With the fork start method, most program state is duplicated, including the class attributes of GitPython's git.cmd.Git class, such as the GIT_PYTHON_GIT_EXECUTABLE attribute that holds the path chosen in git.refresh.

Otherwise, most program state is not duplicated, and instead worker processes import the modules they need. Although this does cause git.refresh to be called in the worker process, that sets Git.GIT_PYTHON_GIT_EXECUTABLE (and associated state) either to the default value of "git" or to a string gotten from the GIT_PYTHON_GIT_EXECUTABLE environment variable.

A git.refresh(<path>) is thus lost unless it is run again as well. Besides special efforts to set the state—such as explicitly running it in as part of the worker process's task, or possibly using a custom preload when forkserver is used—this happens:

  • When the worker process must import a module that makes the call.

It does not happen:

  • When the call is local to a function (that is not called at import time).
  • When the call is global, but in a module the worker doesn't need to import. It may be unintuitive that this can include the module that sets up multiprocessing, submits work to worker processes, and retrieves their results.
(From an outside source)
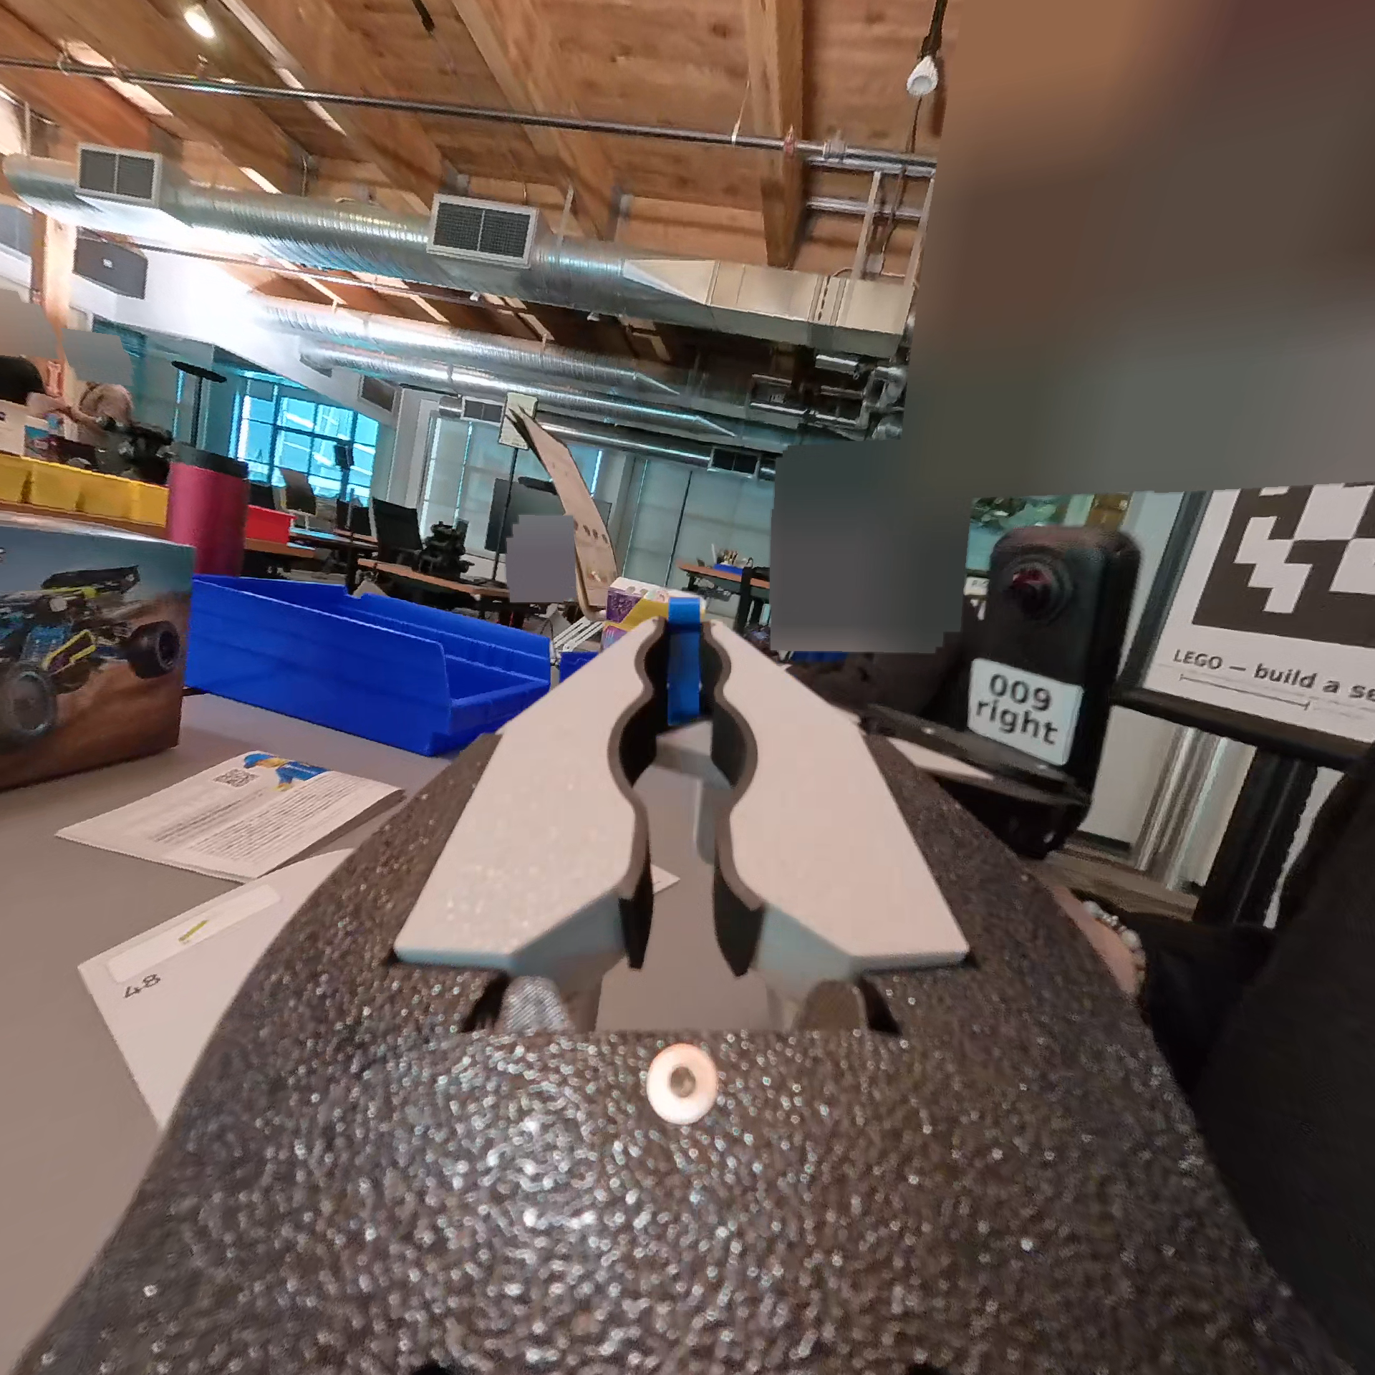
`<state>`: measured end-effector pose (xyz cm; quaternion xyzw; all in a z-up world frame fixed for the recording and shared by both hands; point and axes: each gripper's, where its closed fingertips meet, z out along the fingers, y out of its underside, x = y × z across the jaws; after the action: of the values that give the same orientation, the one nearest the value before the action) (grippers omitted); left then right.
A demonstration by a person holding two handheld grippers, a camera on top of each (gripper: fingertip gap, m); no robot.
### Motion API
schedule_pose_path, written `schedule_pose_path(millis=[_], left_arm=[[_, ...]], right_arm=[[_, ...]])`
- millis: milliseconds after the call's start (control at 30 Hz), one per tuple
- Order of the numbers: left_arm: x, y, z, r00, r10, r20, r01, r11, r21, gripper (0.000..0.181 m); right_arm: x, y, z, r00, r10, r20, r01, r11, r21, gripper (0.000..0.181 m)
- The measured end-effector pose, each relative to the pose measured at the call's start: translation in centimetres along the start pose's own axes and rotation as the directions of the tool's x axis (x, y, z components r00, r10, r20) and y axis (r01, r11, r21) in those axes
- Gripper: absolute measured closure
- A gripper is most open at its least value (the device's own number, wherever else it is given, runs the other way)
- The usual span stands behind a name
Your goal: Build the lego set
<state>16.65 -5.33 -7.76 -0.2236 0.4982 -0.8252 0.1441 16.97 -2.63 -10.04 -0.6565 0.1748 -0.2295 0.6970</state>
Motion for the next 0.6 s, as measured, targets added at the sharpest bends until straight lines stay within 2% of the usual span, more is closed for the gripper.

For example, if the function submitted for the worker to call is defined in another module, the worker will need to import that module, but will not typically need to import the module that submitted the work.

Finally, note that:

  • The state set by refreshing is global. Local state, such as Git instances, supports pickle serialization and deserialization and can be passed to worker processes. But that does not affect whether the effect of git.refresh is reflected in operations carried out through them.
  • This is essentially unrelated to how separate processes in multiprocessing do not automatically share global state with each other and all have separate global variables and class attributes. That's a fundamental point of how multiprocessing works, but the topic being investigated here is what state that is in worker processes.

The code

This repository contains scripts that test out various scenarios with git.refresh(<path>) and multiprocessing.
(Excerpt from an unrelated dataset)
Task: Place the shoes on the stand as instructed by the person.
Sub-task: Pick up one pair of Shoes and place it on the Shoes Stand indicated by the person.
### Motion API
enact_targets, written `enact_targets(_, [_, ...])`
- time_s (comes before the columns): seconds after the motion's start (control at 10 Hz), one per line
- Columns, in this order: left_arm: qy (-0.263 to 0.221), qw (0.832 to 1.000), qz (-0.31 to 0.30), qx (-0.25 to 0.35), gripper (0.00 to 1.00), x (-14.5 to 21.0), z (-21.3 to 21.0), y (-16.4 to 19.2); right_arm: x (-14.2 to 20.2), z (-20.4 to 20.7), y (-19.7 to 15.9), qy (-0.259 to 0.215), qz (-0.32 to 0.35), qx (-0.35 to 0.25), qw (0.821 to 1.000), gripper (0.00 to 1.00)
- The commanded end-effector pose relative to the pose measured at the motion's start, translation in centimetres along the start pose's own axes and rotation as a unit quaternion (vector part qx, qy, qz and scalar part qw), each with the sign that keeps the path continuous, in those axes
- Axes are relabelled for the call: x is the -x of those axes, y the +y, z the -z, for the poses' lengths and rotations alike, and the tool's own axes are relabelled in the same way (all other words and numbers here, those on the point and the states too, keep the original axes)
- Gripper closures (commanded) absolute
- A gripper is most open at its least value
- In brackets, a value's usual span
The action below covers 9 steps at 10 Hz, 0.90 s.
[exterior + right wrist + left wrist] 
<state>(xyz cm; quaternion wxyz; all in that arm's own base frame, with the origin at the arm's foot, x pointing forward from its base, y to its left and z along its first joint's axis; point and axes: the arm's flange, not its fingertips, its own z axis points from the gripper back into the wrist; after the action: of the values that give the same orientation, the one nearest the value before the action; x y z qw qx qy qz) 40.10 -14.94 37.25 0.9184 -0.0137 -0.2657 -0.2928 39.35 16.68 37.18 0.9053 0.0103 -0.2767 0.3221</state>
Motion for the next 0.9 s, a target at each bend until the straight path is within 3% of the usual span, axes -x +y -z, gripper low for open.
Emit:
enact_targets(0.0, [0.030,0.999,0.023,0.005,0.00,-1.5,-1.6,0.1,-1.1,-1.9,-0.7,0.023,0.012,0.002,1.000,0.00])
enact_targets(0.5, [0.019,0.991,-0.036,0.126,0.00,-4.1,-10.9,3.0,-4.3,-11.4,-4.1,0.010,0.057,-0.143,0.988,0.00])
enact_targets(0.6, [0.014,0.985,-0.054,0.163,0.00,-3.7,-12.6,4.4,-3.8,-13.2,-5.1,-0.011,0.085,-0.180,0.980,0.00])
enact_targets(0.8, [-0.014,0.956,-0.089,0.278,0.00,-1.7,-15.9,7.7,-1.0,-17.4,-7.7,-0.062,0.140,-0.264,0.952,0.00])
Most systems don't have multiple git commands, so this also includes a fake git script that supports git version—revealing itself to be fake and giving a bogus version number—but no other commands. When the code is installed in a Python virtual environment, that virtual environment's git entry point will take precedence over the actual git command on the system.

At least for now, the scripts hard-code /usr/bin/git as the "real" git command to be used as <path> in git.refresh(<path>) calls.

This code only works on systems where Python supports all three of the multiprocesing start methods—fork, spawn, and forkserver—and where they all work. This excludes Windows, which only has spawn, and macOS where, of the others, at least fork does not to work correctly in multiprocessing. This is only tested on GNU/Linux.

How to run

The top-level runall shell script automates running poetry install and then running each of the experiment scripts. It can be run as:

./runall

This requires poetry to be installed.

(These instructions or the script would have to be adapted if they were to support attempting the experiments on Windows, but since the code itself does not support Windows, that may not be a priority.)

Results

Results of running ./runall on an Ubuntu 22.04.4 LTS system running Python 3.12.2 are saved as results.txt.

The separate filter script may sometimes be useful in comparing the most important parts of those results and results found on a different system or Python version.

The experiments, and comparison across versions, are also done automatically using GitHub Actions, with the results available.